(Instructions to follow)
Although the data below holds other lines too, output only those from the line with "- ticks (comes" up to and including the line with "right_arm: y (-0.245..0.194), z", exactly as they appear.

___ Supplied material ___

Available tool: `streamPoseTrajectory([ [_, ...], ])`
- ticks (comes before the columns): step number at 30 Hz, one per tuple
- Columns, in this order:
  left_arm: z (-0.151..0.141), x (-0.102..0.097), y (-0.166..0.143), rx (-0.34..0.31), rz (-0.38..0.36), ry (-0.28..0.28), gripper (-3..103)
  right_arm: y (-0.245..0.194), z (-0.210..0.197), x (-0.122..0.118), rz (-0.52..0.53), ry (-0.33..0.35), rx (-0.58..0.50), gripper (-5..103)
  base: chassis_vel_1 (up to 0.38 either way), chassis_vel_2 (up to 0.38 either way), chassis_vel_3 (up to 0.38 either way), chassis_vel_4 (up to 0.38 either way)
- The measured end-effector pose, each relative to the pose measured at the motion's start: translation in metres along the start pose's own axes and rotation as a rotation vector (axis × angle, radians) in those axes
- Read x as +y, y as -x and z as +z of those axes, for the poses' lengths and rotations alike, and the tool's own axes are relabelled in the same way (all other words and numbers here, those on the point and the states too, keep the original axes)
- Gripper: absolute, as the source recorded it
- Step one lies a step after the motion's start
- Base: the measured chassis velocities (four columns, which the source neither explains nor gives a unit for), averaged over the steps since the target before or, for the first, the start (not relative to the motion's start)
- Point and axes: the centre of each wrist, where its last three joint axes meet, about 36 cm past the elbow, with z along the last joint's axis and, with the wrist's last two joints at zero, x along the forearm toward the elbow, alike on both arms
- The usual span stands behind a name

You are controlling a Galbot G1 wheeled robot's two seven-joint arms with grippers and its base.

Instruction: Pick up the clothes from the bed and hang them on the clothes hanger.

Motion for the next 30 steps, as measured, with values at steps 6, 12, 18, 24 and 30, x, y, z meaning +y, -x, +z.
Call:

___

(Result)
- ticks (comes before the columns): step number at 30 Hz, one per tuple
- Columns, in this order:
  left_arm: z (-0.151..0.141), x (-0.102..0.097), y (-0.166..0.143), rx (-0.34..0.31), rz (-0.38..0.36), ry (-0.28..0.28), gripper (-3..103)
  right_arm: y (-0.245..0.194), z (-0.210..0.197), x (-0.122..0.118), rz (-0.52..0.53), ry (-0.33..0.35), rx (-0.58..0.50), gripper (-5..103)

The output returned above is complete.